Iran will finance two power plants in Ecuador and extend a $40-million loan for business development, officials from both countries said Thursday, three months after the first visit by an Ecuadoran president to Tehran.
Iran will finance two power plants in Ecuador and extend a $40-million loan for business development, officials from both countries said Thursday, three months after the first visit by an Ecuadoran president to Tehran.

Hamid Chitchian, visiting senior deputy minister of energy of Iran, said after meeting with President Rafael Correa that ground would be broken in four months for two 10-megawatt and 15-megawatt power plants with Iranian financial backing.

Correa's office, in turn, said there also were joint plans with Iran to build a thermo-electric power plant in the country sometime in the future.
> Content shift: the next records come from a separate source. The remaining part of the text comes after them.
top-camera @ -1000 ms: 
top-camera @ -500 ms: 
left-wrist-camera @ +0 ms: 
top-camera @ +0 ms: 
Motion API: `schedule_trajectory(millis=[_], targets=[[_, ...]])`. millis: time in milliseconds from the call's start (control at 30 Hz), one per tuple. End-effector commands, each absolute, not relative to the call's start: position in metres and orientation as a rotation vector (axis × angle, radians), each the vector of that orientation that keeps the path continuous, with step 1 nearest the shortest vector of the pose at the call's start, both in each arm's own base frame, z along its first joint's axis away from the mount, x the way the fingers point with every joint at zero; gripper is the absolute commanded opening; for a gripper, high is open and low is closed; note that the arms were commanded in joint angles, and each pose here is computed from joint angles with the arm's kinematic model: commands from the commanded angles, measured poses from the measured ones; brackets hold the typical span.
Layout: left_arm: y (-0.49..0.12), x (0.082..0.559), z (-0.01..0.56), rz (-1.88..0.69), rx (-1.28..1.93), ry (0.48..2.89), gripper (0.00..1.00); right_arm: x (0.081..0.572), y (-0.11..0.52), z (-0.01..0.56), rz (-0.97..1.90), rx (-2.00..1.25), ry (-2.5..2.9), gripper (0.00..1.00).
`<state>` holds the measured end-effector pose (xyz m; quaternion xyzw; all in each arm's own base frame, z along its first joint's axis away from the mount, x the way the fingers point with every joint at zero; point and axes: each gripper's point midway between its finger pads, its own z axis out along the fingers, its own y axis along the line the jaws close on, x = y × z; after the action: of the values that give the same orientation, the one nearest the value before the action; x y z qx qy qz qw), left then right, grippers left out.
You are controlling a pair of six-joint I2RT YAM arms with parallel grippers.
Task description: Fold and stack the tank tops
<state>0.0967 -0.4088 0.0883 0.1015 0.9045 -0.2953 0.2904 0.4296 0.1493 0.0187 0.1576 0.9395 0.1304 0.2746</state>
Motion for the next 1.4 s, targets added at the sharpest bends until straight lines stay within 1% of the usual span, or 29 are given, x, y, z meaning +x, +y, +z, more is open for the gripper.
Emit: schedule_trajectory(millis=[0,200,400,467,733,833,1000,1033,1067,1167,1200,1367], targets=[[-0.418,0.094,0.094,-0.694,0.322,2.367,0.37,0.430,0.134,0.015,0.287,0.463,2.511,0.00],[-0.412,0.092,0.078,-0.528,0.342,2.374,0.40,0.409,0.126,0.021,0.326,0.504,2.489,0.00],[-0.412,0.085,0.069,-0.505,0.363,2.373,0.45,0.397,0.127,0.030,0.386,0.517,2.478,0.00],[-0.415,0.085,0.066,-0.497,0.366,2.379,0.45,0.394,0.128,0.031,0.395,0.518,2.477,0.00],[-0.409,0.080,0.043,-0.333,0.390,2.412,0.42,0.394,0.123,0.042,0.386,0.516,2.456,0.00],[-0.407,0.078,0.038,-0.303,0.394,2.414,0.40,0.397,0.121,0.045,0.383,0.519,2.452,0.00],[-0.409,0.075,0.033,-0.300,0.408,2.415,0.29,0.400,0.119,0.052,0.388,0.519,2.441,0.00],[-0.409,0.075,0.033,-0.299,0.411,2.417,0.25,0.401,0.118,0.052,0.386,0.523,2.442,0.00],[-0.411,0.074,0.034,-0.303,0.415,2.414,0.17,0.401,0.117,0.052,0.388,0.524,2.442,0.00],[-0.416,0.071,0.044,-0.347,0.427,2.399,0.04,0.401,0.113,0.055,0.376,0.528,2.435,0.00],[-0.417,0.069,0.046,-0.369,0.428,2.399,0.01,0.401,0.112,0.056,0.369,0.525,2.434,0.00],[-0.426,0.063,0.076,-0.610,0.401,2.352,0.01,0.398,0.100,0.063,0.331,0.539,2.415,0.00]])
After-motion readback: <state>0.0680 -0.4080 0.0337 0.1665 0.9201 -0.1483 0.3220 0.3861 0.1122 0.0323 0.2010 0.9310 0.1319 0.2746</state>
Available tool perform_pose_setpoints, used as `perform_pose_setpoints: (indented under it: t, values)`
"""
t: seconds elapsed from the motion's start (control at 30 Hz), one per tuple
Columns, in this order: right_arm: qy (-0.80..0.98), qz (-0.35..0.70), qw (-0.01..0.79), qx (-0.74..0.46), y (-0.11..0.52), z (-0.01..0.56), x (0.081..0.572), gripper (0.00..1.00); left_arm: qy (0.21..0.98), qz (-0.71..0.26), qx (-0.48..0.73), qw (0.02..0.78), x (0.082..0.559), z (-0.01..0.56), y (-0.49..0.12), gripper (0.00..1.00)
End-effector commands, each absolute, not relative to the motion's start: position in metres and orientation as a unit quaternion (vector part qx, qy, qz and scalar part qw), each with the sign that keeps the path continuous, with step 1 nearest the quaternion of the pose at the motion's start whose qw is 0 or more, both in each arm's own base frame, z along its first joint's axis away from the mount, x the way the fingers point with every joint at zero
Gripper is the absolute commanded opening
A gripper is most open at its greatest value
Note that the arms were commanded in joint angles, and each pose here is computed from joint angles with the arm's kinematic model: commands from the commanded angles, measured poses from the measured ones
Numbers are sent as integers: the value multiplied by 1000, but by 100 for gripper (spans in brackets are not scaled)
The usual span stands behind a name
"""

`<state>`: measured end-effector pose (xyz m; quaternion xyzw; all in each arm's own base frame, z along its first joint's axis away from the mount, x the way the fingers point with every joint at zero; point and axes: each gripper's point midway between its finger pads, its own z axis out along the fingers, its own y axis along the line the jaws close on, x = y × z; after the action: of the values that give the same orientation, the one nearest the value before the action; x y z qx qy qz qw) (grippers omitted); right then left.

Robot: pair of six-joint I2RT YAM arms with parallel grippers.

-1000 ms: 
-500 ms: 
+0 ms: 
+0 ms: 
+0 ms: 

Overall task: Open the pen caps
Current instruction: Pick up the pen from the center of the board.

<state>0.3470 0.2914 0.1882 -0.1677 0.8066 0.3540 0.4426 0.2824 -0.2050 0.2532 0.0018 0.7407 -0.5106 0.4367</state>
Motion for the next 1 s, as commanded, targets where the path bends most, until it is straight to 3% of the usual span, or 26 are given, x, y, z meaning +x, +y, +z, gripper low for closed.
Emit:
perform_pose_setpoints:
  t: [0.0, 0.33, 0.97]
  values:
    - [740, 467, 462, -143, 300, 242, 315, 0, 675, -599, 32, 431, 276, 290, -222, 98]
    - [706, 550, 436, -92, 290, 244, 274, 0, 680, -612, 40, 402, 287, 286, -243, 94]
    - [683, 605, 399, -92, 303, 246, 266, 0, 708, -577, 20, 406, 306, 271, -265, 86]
Central Bank of Ecuador President Carlos Vallejo said Iran would lend $40 million to Ecuador's National Financial Corporation for the purpose of promoting small- and medium-size businesses.

The funding arrangements were part of cooperation agreements signed by Correa and the Iranian government when he visited Tehran in early December, the first visit ever by an Ecuadoran president to Iran.

Chitchian's visit here follows that of Iranian Cooperatives Minister Mohammad Abbasi in early January, during which he announced a $280-million loan for oil projects development in Ecuador.

Iran is the second-largest exporter in the Organization of Petroleum Exporting Countries, while Ecuador is the smallest member of the 12-nation cartel.

Ecuador has little trade with the Islamic republic, but shares with it an opposition to U.S. government policies, even if some critics see that as a poor basis for closer diplomatic relations.

Correa took office in 2007, the same year that Tehran increased diplomatic ties with Bolivia, Venezuela and Nicaragua, all leftist critics of the U.S.